REQUIREMENT
Below are the entries. Print only the lines starting at the one with "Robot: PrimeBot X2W" and ending at the one with "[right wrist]", exactly, with no pictures.

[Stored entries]
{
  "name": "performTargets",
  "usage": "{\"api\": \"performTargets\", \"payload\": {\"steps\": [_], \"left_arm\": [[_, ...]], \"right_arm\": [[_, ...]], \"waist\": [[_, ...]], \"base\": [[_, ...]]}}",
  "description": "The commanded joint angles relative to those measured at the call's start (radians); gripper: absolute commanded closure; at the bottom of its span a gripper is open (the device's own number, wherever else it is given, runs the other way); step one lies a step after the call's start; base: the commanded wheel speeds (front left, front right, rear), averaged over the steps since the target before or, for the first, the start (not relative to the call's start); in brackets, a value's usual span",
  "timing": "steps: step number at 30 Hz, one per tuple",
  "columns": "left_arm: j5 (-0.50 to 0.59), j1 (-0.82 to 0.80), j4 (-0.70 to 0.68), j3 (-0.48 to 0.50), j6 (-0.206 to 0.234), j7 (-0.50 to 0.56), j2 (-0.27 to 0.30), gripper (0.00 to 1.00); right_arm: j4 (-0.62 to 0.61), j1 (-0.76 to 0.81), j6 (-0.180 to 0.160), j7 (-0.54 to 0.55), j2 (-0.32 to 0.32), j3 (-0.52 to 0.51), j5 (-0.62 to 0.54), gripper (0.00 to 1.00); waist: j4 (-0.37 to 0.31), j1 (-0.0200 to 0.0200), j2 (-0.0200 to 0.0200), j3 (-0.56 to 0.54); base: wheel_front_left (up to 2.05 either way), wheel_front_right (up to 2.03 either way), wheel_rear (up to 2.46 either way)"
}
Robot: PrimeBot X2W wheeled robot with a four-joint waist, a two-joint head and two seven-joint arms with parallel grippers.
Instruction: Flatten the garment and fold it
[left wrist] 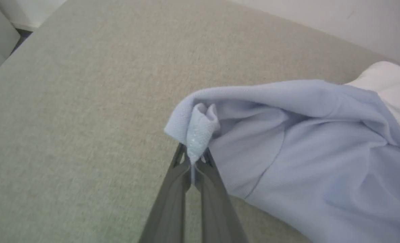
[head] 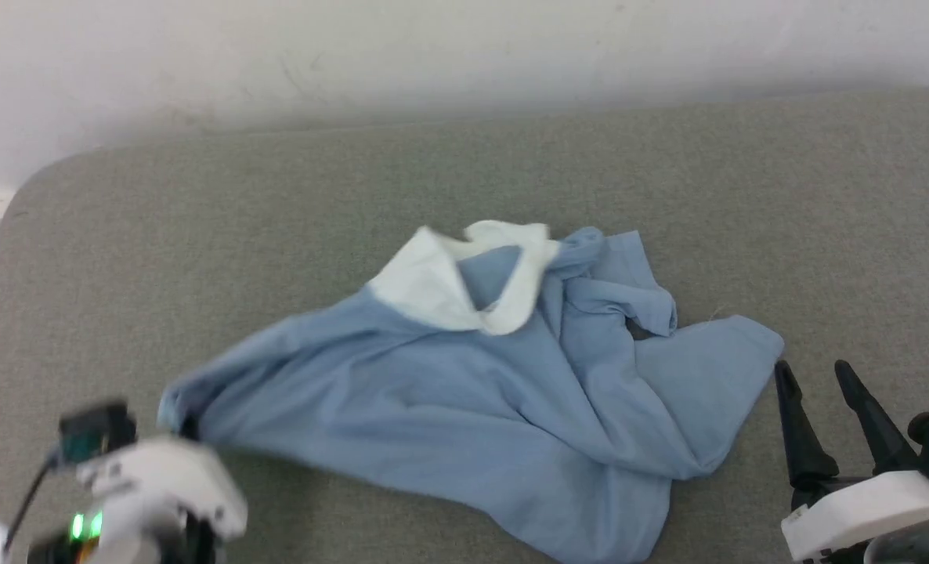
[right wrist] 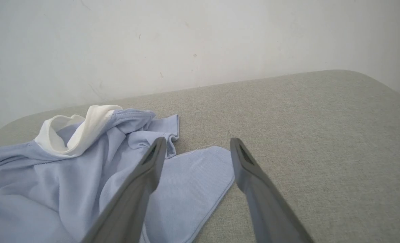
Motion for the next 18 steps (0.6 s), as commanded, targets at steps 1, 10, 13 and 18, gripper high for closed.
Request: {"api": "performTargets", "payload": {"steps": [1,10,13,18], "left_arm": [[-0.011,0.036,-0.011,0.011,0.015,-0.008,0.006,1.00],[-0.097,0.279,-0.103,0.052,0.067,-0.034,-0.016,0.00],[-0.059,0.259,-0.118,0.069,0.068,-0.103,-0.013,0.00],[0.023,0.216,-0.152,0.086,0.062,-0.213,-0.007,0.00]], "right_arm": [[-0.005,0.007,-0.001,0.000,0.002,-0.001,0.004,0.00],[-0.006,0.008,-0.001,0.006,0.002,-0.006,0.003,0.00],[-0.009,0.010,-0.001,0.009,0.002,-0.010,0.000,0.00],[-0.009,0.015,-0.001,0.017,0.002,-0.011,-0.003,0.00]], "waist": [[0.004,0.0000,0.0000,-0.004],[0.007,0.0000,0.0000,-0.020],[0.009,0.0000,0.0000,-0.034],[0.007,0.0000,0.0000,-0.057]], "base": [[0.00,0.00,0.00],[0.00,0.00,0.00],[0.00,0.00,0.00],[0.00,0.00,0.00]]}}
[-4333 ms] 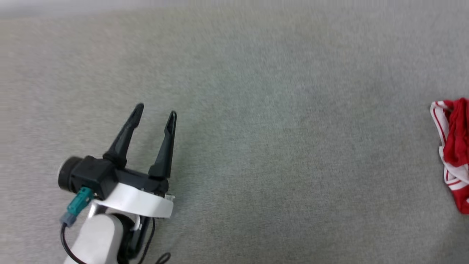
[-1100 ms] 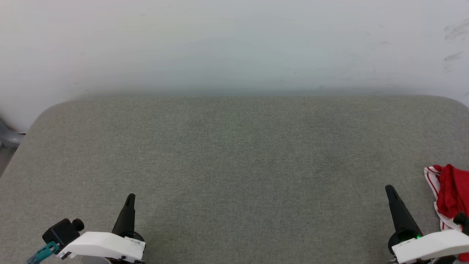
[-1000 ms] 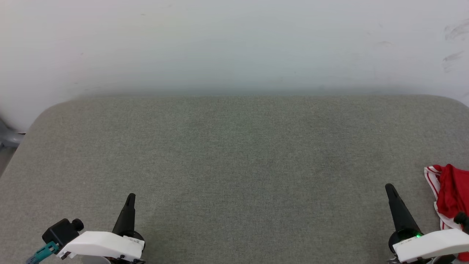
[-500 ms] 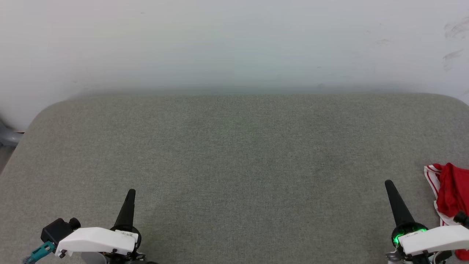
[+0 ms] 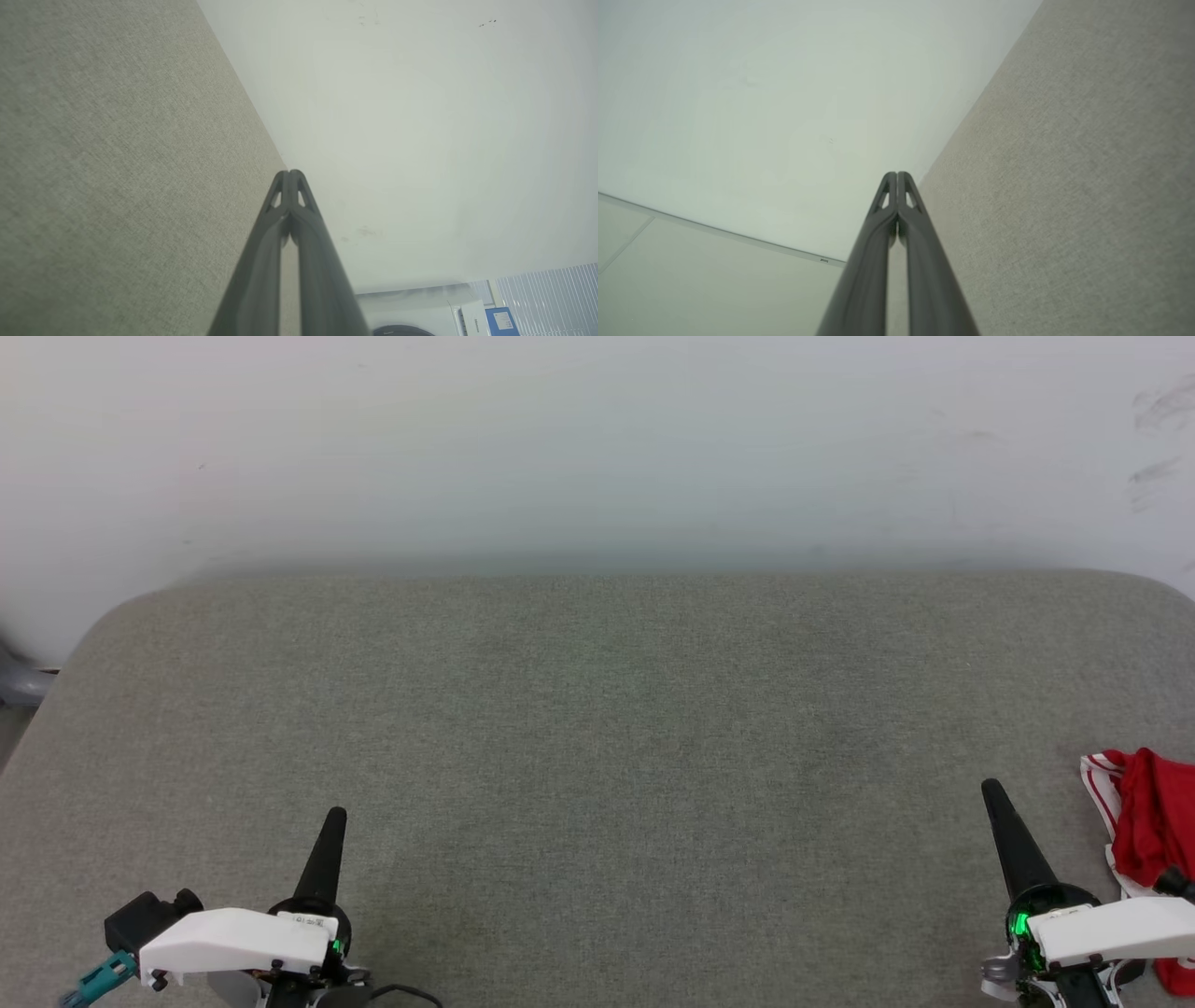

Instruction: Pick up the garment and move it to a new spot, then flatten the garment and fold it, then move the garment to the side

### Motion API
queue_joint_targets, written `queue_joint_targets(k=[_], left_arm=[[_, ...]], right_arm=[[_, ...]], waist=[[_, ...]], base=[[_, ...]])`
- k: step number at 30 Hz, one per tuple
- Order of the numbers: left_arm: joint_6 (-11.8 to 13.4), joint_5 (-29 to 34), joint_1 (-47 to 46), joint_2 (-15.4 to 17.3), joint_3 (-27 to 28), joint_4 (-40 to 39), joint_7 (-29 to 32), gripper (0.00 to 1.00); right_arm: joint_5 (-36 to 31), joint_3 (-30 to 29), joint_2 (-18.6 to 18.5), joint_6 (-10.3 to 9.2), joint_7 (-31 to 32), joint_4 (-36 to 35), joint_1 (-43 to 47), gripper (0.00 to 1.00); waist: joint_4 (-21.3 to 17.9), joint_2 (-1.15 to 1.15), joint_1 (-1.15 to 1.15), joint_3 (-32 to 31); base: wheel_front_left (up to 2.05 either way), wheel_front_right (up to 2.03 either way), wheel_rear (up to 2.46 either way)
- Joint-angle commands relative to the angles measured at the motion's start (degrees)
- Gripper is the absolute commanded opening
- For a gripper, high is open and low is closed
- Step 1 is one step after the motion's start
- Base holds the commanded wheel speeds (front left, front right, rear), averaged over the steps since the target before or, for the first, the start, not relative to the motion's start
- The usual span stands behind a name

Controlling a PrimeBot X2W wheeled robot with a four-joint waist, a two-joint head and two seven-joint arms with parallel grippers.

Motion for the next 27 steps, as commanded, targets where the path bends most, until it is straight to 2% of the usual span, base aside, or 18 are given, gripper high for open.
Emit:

TASK ANSWER
Robot: PrimeBot X2W wheeled robot with a four-joint waist, a two-joint head and two seven-joint arms with parallel grippers.
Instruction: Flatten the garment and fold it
[left wrist] 
[head] 
[right wrist] 

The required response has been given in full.